Collecting, sharing data tops list of challenges for quality managers
Collecting, sharing data tops list of challenges for quality managers
How quality is defined, measured seen as more vexing than ever
What keeps quality managers up at night? What do they consider their greatest challenges? A survey of quality professionals indicates a decided commonality, with concerns centering around how quality is defined, measured, and shared with national organizations and the public.
"One area we all struggle with is defining what quality is," says Tom Knoebber, CPHQ, Six Sigma Black Belt and director of performance improvement for Mission Hospitals in Asheville, NC. He notes that quality managers are besieged by a host of quality "definers" — "from the many public vendors announcing their new awards for excellence to CMS with their top performers, as well as hospital boards that want a high-quality, low-cost hospital but are unable to define a problem beyond anecdote."
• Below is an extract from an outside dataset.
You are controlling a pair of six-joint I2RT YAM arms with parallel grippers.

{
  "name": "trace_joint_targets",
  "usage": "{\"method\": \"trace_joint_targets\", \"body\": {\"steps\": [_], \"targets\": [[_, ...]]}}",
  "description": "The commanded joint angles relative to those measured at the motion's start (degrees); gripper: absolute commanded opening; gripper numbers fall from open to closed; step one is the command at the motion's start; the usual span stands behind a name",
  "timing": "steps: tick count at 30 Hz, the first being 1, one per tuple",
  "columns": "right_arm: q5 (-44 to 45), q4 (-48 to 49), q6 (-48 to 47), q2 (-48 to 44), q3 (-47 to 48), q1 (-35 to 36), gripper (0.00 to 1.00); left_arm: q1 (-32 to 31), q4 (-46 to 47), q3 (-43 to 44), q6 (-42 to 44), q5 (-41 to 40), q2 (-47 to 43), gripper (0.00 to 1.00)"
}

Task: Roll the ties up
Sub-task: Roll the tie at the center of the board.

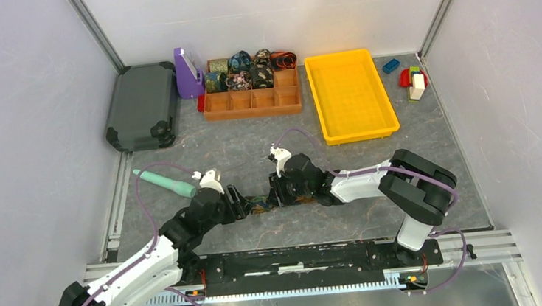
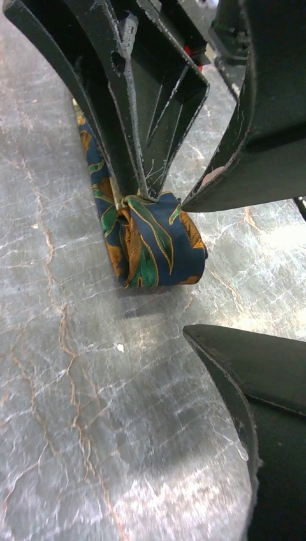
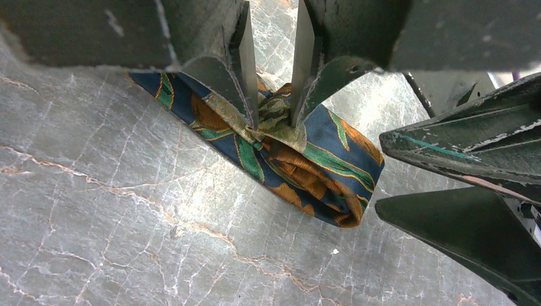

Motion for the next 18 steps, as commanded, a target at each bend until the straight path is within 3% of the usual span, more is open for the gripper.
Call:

"We are faced with requirements from our regulatory agencies, payers, purchasers, and the public," adds Kathy Schumacher, MSA, CPHQ, director of quality, safety, standards, & outcomes, William Beaumont Hospital, Royal Oak, MI. "They all want many things from us as a health care system, and we have an obligation to be responsive to those needs — like the need for more transparency for our data and outcomes. That's one of our greatest demands."
Sandra Trotter, MBA, MPHA, CPHQ, patient safety program director, Lucile Packard Children's Hospital, Stanford University Medical Center, Palo Alto, CA, agrees. "The greatest challenge facing us at Packard is the increasing number of regulations that are sometimes at counter purposes," she notes. "There are a large number of regulatory, accreditation, and other organizations with hospital guidelines and requirements — many of which don't align."
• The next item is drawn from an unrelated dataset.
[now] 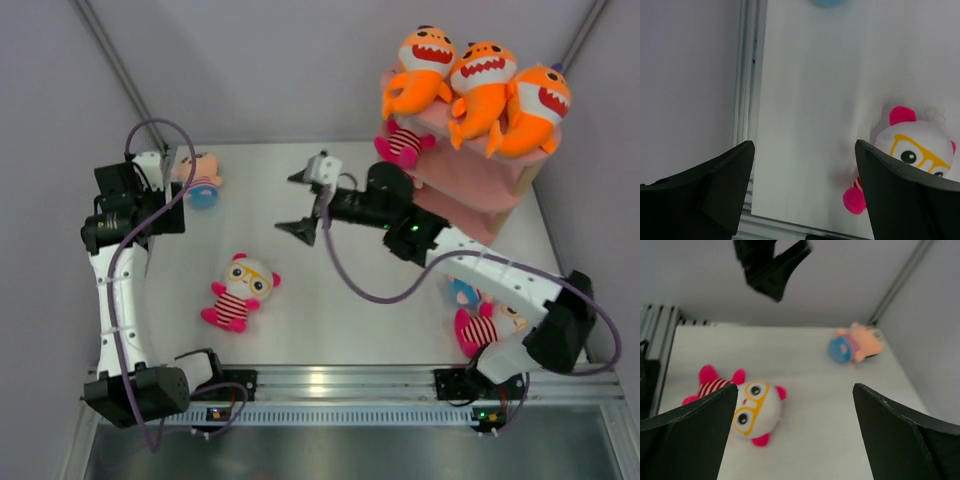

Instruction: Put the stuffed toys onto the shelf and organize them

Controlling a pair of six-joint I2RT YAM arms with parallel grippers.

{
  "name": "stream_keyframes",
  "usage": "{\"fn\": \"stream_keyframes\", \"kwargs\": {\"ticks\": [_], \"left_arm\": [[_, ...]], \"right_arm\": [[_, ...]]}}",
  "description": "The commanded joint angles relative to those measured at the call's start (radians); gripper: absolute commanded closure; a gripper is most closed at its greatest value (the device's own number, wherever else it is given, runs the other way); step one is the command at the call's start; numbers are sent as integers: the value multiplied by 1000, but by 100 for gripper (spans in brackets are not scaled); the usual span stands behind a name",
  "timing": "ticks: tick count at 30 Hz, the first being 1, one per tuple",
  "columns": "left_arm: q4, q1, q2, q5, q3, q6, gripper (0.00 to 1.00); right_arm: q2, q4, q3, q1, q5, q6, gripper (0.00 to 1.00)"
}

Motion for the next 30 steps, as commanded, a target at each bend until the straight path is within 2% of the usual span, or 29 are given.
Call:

All of this pressure for providing more and more information in an atmosphere of economic woes and downsizing makes the challenge all the greater, notes Patrice L. Spath of Brown-Spath & Associates, Forest Grove, OR. "The challenge is how to maintain a quality department in a downsizing environment and maintain viability," she asserts.
For many of these challenges, quality professionals have discovered at least partial answers. For example, Spath notes, the answer to succeeding in a downsizing environment is to create a quality department as an "internal consultant," as opposed to one that does all the data-collecting work for all the hospital departments.
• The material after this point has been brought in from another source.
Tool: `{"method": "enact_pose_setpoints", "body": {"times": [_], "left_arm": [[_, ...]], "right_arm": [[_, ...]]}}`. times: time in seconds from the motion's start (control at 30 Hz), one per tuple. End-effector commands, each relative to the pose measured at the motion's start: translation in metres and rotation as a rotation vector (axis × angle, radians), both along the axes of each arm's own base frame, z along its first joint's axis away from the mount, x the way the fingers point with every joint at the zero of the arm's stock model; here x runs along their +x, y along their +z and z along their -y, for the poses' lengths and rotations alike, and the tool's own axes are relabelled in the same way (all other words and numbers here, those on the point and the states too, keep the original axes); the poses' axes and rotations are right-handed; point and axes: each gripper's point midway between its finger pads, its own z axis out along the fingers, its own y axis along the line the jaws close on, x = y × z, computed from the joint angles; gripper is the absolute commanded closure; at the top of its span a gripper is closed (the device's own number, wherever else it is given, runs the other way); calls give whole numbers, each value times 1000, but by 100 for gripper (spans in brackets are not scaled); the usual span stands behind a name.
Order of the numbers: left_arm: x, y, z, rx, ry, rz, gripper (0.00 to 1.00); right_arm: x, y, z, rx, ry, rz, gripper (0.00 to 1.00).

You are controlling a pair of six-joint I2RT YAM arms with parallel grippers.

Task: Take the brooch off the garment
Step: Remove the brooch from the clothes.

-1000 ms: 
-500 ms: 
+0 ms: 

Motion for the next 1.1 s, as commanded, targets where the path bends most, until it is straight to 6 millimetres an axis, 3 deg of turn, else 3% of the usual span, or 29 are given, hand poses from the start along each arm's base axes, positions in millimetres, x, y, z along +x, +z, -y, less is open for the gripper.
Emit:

"The hospital departments and process owners have a lot of ownership for collecting their own data," she asserts. "That is one of the keys in being successful in spreading the wealth. Of course, everybody else is very busy, so there will be a lot of push-back from department managers, which means that leadership has to intervene and create that environment."
That can be a challenge, she concedes, and involves knowing just what it costs to collect a data element, "so when they make decisions about data to collect, they're able to equate it with the resources needed to collect it, and the decision can be made at the leadership level as to which is the most efficient place from which the data should be gathered."
The quality department, Spath continues, should have a keen understanding of all the information sources in the hospital, so if someone asks, for example, for data on CT scans, you can tell them that the radiology department routinely collects those data, and they should tap into their resources.
"The quality department should act as an internal consultant not just for the collection of data, but also to help people design data collection in other departments or to help people formulate the study question they are looking at," Spath says. "So, for example, when physical therapy decides they want to monitor patient outcomes relative to pain, they should be encouraged to meet with the quality people to help them design that study. In general, I don't think many organizations regard the quality department as a resource they should tap into."
Culture change required
Schumacher takes a slightly different approach. "A lot of what we are doing is becoming much more transparent with data and outcomes; we are very open about outcomes and performance data," she notes. "These data are out there, and as an institution and as a leader we have the obligation to provide them."
How does she do that? "Not with more staff — just a change in culture; a change in the way we do things," she responds.
"We've been on this mission a number of years and we continue to work on it," Schumacher adds. "It's not so much a focus on individual blame but on redesigning processes and systems factors. We've instituted a lot of collaboratives to help us do that."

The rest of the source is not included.